EXERCISE REQUIREMENTS: Lines below containing the word "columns" should be copied out.

========

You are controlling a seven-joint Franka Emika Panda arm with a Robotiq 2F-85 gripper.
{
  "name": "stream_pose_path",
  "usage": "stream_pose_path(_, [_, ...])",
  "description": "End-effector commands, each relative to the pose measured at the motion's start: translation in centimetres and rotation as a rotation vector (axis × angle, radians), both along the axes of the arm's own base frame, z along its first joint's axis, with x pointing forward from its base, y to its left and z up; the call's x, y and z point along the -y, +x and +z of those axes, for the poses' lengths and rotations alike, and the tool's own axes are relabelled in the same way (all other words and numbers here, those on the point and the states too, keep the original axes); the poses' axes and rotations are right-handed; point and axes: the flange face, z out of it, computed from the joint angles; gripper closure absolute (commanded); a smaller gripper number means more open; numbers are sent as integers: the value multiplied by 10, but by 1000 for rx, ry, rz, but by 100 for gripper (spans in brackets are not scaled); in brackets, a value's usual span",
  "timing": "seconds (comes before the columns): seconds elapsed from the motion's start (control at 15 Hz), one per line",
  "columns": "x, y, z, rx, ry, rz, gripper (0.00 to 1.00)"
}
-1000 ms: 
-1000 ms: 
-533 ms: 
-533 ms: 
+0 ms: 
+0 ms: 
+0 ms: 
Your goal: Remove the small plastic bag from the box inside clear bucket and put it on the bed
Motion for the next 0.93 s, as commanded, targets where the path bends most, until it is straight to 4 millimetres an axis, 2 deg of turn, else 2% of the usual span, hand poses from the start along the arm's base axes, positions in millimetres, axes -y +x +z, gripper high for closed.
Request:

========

ANSWER SPACE:
  "timing": "seconds (comes before the columns): seconds elapsed from the motion's start (control at 15 Hz), one per line",
  "columns": "x, y, z, rx, ry, rz, gripper (0.00 to 1.00)"

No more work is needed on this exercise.